In the first post in this series, I showed the analysis I used to determine that the default trace is not for us. While looking at what information we actually needed to collect in its place (file size changes), and how this should be exposed to users, I considered the following points about the default trace:
- it only captures automatic events;
- it does not capture the "culprit" batch that caused the event, unless you're lucky enough that it was also captured for another reason (e.g. DDL); and,
- it captures events using local time (our servers are Eastern and obey DST).
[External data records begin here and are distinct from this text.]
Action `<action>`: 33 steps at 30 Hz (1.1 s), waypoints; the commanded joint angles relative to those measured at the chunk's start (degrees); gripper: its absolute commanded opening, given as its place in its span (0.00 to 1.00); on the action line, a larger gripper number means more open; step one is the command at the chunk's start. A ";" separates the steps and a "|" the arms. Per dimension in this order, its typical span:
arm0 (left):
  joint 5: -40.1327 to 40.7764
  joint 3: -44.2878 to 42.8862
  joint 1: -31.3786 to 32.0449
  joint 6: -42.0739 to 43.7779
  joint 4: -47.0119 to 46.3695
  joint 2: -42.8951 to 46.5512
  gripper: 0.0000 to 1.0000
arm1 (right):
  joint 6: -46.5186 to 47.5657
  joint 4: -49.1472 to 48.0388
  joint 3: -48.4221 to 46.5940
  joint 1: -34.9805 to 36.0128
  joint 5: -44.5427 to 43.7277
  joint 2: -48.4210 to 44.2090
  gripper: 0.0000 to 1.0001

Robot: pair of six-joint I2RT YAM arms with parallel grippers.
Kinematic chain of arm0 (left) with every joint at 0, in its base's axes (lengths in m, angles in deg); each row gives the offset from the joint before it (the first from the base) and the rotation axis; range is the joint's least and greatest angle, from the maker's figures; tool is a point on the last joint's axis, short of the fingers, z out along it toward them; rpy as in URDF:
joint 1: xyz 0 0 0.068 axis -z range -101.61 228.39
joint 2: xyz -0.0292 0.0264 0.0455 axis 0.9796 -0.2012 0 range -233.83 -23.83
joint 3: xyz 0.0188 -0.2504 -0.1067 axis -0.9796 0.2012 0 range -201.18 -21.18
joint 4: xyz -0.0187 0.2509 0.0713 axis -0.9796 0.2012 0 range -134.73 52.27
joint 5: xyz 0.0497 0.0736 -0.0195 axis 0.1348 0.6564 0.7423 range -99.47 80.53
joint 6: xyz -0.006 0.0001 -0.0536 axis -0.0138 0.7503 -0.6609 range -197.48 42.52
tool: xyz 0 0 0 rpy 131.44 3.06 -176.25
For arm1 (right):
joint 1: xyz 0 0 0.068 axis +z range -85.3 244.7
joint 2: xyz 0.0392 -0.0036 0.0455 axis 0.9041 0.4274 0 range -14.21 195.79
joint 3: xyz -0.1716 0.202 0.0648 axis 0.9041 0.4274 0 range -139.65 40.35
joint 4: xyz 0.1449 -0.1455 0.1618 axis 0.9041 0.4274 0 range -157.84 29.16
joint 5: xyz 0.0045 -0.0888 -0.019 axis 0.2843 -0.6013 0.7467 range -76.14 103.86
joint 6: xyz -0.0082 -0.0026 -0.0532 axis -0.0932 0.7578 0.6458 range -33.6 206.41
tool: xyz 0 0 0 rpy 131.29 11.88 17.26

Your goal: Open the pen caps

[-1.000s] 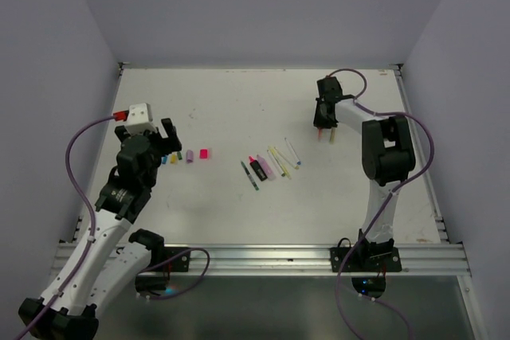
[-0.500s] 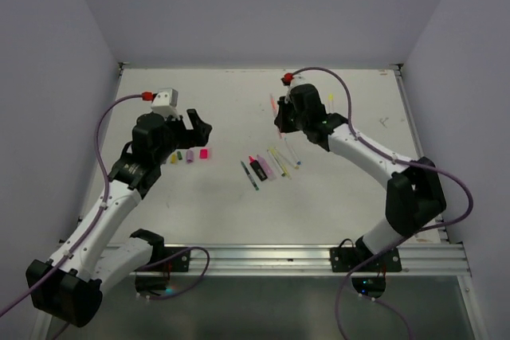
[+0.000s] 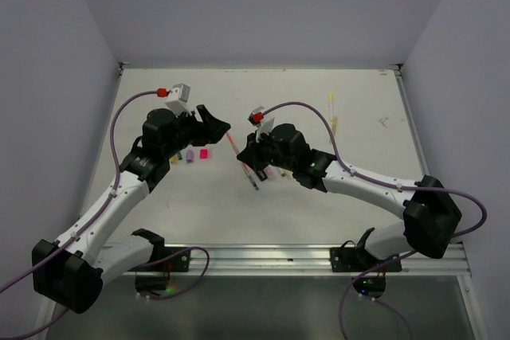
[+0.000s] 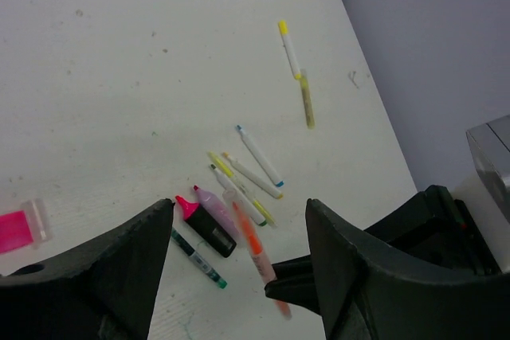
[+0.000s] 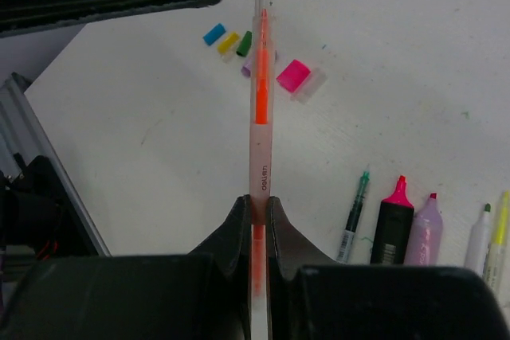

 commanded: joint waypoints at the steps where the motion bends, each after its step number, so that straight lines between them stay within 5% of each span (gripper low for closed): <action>1: -1.11 0.42 1.20 -3.43 -4.33 -1.04 0.68 | -0.66 -7.31 -0.19 1.39 0.32 -1.78 0.00; 9: 1.97 1.21 3.14 -5.54 -4.25 -1.92 0.52 | -0.57 -8.54 -0.28 3.33 -1.26 -1.08 0.00; 18: 3.73 1.82 3.40 -6.42 -6.42 -0.52 0.01 | -1.10 -10.39 0.25 3.68 -1.09 -0.81 0.05; 25: 3.73 2.79 3.49 -5.98 -7.32 0.97 0.00 | -2.07 -11.71 -1.41 3.68 0.49 1.03 0.32; 33: 2.85 3.94 3.75 -5.98 -8.99 1.33 0.00 | -1.72 -11.89 -6.25 3.77 0.76 5.07 0.32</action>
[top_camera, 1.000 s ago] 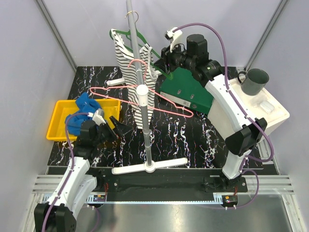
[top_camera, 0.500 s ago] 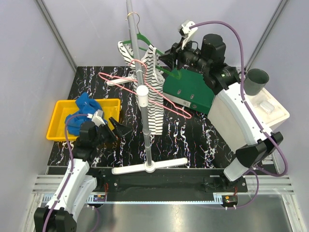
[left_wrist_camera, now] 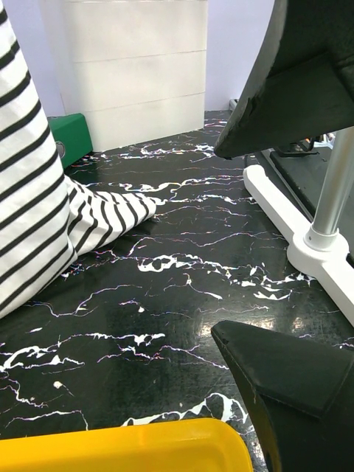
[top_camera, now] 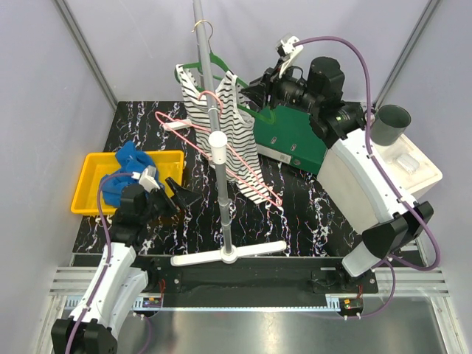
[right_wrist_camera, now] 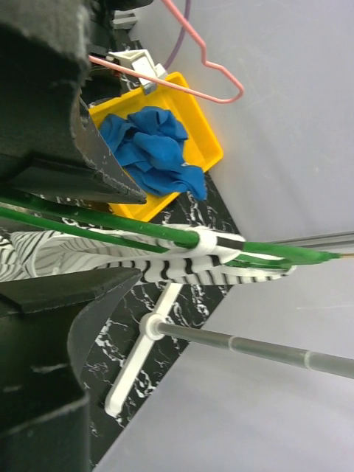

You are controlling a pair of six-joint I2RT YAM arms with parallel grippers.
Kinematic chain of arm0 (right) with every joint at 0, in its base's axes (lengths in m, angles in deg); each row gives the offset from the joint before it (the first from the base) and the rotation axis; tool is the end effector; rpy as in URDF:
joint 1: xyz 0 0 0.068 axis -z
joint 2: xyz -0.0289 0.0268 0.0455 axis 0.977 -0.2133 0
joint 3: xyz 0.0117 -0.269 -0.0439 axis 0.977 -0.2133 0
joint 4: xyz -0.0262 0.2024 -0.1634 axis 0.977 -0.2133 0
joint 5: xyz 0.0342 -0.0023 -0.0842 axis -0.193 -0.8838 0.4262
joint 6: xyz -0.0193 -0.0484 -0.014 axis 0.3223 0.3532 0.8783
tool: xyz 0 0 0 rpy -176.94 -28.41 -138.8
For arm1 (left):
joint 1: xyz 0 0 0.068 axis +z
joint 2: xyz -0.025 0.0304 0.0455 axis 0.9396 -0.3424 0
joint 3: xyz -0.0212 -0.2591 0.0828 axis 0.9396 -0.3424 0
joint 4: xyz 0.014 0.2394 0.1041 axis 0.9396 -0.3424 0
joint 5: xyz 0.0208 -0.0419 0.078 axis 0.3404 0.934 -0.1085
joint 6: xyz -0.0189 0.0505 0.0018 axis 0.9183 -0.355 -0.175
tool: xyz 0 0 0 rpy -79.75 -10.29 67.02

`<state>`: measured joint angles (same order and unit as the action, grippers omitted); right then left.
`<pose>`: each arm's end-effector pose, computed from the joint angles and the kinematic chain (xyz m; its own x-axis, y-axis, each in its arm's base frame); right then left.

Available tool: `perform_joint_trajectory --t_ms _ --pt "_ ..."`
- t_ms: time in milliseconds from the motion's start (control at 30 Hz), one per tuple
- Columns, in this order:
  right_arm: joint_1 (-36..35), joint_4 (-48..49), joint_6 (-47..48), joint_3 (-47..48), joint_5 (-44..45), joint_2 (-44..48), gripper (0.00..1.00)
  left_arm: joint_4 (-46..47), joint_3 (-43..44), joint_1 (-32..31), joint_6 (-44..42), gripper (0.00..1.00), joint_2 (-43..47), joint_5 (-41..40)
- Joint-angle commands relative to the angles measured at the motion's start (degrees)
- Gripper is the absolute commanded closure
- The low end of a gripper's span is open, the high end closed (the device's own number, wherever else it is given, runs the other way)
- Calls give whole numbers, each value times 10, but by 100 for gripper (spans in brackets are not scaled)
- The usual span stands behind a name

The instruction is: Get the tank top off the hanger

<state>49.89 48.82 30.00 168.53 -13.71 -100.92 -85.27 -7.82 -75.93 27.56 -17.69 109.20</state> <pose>0.3073 0.1806 0.4950 -0.0186 0.0355 -0.9992 -0.8227 0.5673 0.0355 0.1495 -0.0331 0.2158 -0.6896 -0.5407 -0.4817 0.0596 0.6206 -0.7819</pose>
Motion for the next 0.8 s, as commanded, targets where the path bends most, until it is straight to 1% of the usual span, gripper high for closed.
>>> perform_joint_trajectory --t_ms 0,67,133,167,300,333,367,500,533,600,633,667,767 --pt "5 -25 21 -24 5 23 100 13 19 -1 -12 4 5 -2" --pt "5 -34 22 -30 19 24 100 14 21 -2 -15 4 3 -3" --pt "5 -52 23 -23 25 20 94 15 23 -2 -15 4 -1 -2" --pt "5 -59 40 -10 20 12 92 17 23 -2 -16 4 -2 -1" --pt "0 -114 41 47 32 -22 70 20 21 -1 -16 4 -4 1" --pt "-1 -122 42 69 38 -28 58 22 19 -2 -16 4 -5 2" --pt "-4 -143 48 82 53 -42 49 22 19 -2 -16 4 -7 4" --pt "-16 -208 63 167 88 -87 43 23 18 -2 -17 4 -11 9" --pt "-19 -224 72 212 93 -97 41 24 18 -2 -16 4 -11 11" --pt "-24 -276 78 258 109 -134 41 23 16 -2 -15 4 -9 12" --pt "-25 -290 80 300 108 -146 40 23 15 -2 -14 4 -7 12" --pt "-25 -315 82 319 104 -168 38 23 14 -2 -14 4 -4 12" --pt "-34 -349 92 374 109 -203 37 21 13 -2 -16 4 -2 14"
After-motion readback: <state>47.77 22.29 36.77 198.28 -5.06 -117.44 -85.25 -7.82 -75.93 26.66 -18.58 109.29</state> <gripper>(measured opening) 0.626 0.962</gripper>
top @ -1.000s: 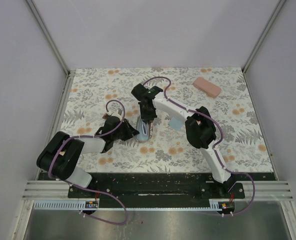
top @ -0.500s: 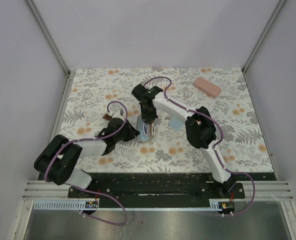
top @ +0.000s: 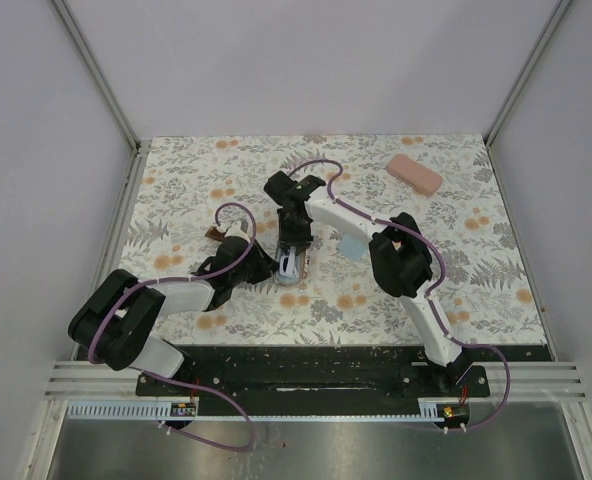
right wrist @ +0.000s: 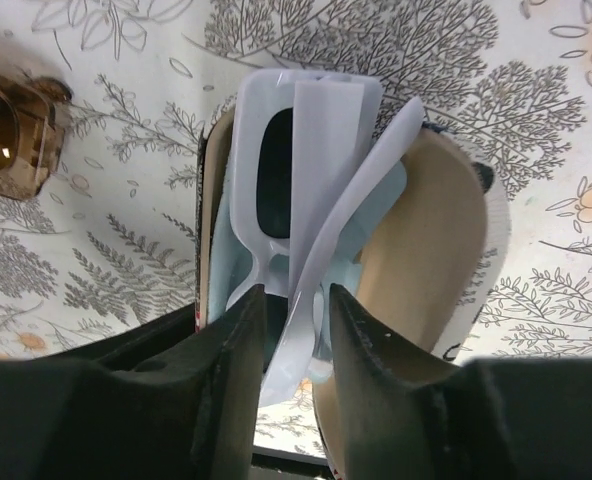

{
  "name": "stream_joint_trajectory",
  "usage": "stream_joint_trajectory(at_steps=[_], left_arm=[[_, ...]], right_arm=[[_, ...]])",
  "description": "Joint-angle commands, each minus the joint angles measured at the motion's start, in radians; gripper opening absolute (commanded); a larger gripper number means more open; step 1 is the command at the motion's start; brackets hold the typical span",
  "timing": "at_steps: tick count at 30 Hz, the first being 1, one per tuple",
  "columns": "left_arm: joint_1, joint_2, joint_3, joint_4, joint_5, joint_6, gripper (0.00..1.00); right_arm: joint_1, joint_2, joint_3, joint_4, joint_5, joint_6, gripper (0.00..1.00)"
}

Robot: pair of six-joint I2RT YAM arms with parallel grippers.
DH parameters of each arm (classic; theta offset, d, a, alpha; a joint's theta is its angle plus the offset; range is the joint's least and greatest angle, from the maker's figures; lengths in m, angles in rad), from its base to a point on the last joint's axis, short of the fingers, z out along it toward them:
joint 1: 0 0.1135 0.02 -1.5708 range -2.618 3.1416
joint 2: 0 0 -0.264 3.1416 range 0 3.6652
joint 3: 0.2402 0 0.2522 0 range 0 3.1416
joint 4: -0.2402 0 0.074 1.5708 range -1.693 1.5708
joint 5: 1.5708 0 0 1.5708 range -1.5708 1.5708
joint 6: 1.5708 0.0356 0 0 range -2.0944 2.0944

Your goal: Organize the sunglasses

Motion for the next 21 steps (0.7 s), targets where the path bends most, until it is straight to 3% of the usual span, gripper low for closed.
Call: stream_joint_trajectory(at_steps=[1,8,15,21], left_arm=[[-0.004,0.001,0.002,0.091,-0.025,-0.014,0.19],[-0.005,0.006,-0.004,0.097,-0.023,-0.012,0.19],[-0.012,0.01,-0.015,0.112,-0.022,-0.017,0.19],[-0.012,0.012,-0.013,0.115,-0.019,-0.018,0.19]], right_arm=[[0.002,-0.026,-0.02,0.015,-0.058,0.028,0.45],[-0.008,-0.115,-0.08,0.085,-0.082,0.051,0.44],[-0.022,-0.112,-0.111,0.099,-0.101,0.047,0.3],[-0.022,-0.131,-0.173,0.139,-0.135,0.057,0.24]])
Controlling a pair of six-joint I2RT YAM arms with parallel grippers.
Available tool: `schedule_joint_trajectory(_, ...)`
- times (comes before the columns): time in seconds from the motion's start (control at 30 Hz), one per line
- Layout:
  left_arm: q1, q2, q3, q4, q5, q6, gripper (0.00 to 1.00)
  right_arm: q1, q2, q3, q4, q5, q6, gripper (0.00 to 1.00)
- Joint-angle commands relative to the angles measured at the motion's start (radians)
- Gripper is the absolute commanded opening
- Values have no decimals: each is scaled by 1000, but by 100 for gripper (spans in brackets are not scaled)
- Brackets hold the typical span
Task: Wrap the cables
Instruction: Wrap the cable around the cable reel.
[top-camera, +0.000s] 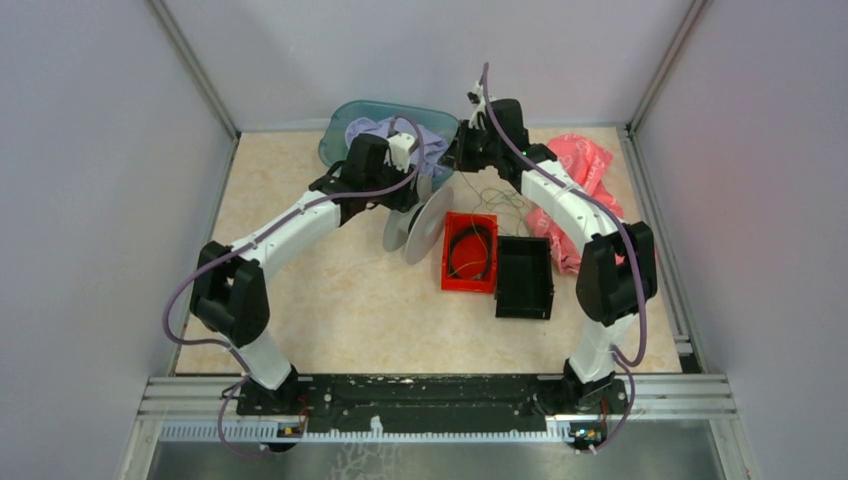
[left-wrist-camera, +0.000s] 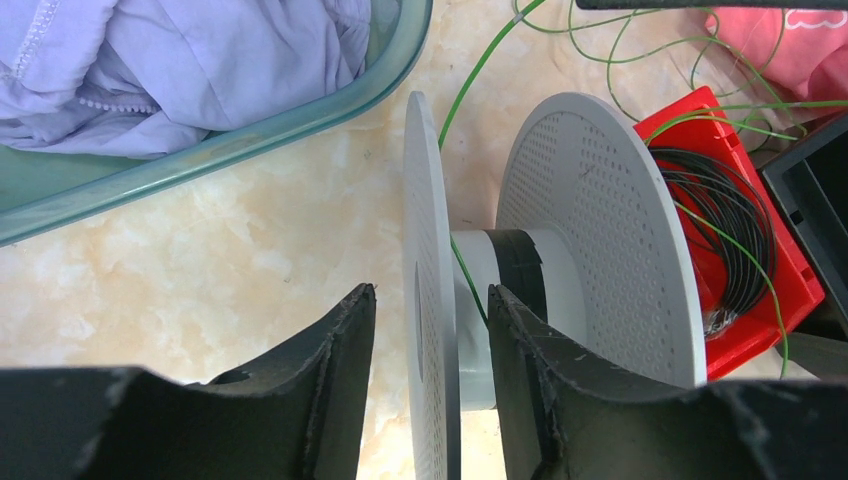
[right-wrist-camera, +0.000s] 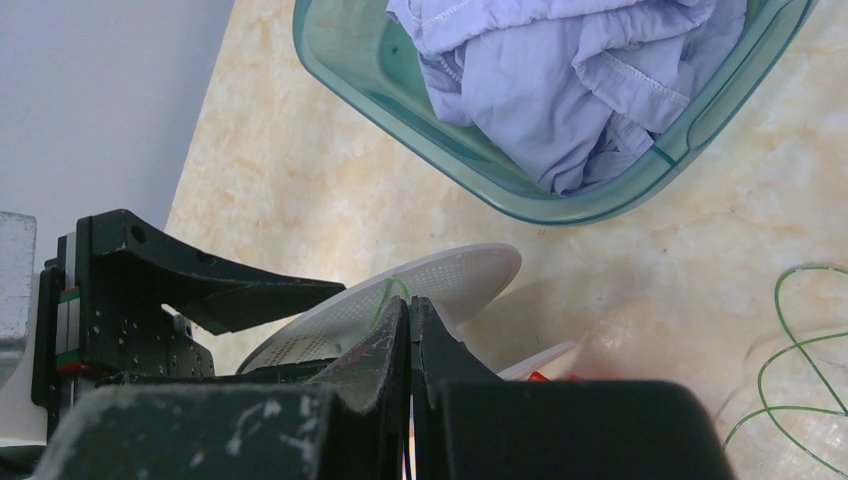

In its defense, it does capture a lot of important information about those automatic events. After we disable the default trace, we may still want to review events that happened before the change and were captured in those files. But once the default trace is disabled, the row no longer exists in sys.traces
, so you can't determine the path to the .trc
files from there. Here is where the inflexibility of the default trace actually provides a benefit: the files are hardcoded to reside in the same folder as SERVERPROPERTY(N'ErrorLogFileName')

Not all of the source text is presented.